The year-end inventory of foreclosed homes at Fannie Mae fell for the first time since the housing downturn.

In 2011, Fannie reduced its REO inventory 27% to roughly 118,500, according to its fourth quarter financial filing. Levels increased every year since 2007.

For the first time since the collapse, Fannie sold more REO than it repossessed. In 2011, the government-sponsored enterprise acquired nearly 200,000 properties and sold more than 243,000, the most in the company’s history.

Total repossessions of REO homes declined nearly 24% from the year before, due mostly to the slowdown caused by servicers correcting affidavit and other documentation problems.

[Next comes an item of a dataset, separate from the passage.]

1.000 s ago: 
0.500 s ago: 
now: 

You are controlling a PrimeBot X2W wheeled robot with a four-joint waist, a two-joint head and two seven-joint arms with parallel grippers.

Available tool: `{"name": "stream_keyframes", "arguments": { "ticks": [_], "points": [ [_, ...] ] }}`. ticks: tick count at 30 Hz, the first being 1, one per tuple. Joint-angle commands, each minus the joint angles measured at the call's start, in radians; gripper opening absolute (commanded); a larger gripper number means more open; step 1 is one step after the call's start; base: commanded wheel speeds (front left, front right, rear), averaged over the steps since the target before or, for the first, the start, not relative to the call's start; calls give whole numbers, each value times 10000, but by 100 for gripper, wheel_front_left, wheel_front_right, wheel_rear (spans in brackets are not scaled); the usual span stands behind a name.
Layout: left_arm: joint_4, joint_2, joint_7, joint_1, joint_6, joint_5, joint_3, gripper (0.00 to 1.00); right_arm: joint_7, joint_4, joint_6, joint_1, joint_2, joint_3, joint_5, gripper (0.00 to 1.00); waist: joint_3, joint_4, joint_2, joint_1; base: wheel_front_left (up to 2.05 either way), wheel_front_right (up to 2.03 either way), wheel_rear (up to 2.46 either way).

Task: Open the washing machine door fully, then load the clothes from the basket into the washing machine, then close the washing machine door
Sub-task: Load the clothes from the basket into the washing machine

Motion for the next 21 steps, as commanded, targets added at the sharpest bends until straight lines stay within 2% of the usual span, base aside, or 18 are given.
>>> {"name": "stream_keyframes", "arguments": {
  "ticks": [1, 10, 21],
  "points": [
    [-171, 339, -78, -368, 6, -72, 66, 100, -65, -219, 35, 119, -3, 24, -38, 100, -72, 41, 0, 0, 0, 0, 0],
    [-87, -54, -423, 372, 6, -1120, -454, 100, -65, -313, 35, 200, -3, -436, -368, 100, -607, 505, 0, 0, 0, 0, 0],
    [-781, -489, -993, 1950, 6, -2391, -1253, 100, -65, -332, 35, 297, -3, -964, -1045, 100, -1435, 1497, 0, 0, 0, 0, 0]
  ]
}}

Fannie vendors continued to sell REO for slightly more than half of the unpaid principal balance left on the loan before foreclosure. In 2011, REO net sales price equaled roughly 55% of the UPB on the loan, down from 57% the year before. In 2006, it was 83%.

The Federal Housing Finance Agency began a pilot program in February to more efficiently sell bulk REO held by Fannie and Freddie Mac to investors.

More than 23% of the Fannie Mae REO inventory is located in California, the most of any other state at the end of last year. The next closest is Florida, at 11.5%.

However, Fannie waited the longest on Florida foreclosures.

According to the filing, the average amount of days between the last mortgage payment and the completion of the foreclosure process was 890 days in Florida on Fannie Mae loans. California, a nonjudicial state, was second at 529 days.

According to RealtyTrac, the longest foreclosure timeline in the country resides in New York at more than 1,000 days. But New York loans make up just 5.6% of the Fannie single-family book of business, according to the filing.